### [EXERCISE BRIEF]
From the line containing "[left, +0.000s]" to the final line of the material below, return every line exactly. Do not include pictures.

++++ INFORMATION SHOWN ++++

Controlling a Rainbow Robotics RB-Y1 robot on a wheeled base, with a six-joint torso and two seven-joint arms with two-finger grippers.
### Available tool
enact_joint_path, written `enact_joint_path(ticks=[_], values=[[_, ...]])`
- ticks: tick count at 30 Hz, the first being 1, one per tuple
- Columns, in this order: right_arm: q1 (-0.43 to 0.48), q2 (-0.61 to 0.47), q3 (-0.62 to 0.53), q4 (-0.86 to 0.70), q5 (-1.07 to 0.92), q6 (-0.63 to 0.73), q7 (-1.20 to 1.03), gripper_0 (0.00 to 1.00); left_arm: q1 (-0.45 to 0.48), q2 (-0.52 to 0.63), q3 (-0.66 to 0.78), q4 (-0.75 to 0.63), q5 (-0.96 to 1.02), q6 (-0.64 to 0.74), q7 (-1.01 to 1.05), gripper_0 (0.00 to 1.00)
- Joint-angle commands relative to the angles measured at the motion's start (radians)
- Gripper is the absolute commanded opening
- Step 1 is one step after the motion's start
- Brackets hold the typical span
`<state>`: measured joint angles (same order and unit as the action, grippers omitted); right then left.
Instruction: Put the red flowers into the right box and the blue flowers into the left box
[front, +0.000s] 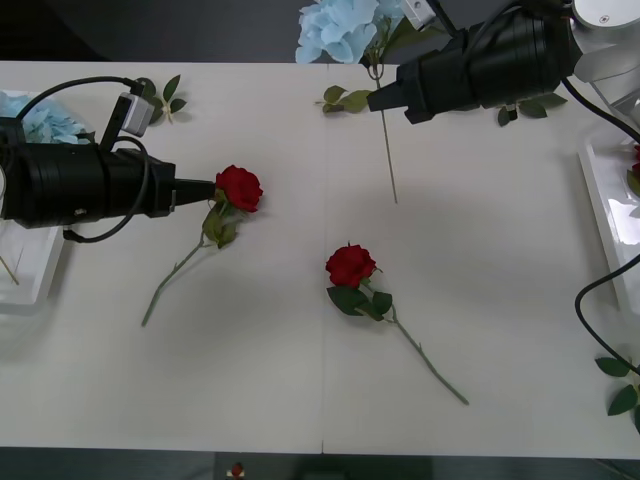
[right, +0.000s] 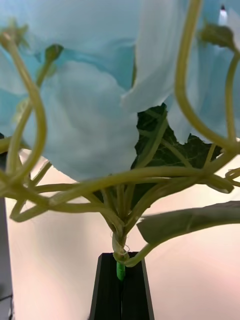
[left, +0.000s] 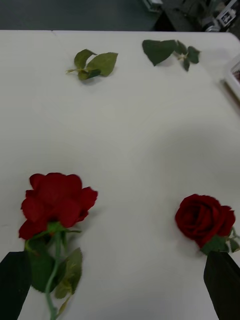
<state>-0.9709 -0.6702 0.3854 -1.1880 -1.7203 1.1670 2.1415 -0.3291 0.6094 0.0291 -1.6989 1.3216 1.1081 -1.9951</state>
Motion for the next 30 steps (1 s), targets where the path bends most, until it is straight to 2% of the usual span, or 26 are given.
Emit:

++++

### [SOLUTION TO THE EXERCISE]
[left, +0.000s] 
<state>-0.9709 -0.6702 0.3854 -1.1880 -1.7203 1.1670 2.1415 -0.3291 0.6094 0.0291 -1.6989 1.3216 1.1081 -1.9951</state>
Motion for the next 30 steps (1 s), targets where the path bends most, until it is straight to 2% of the usual span, or 26 are given.
Emit:

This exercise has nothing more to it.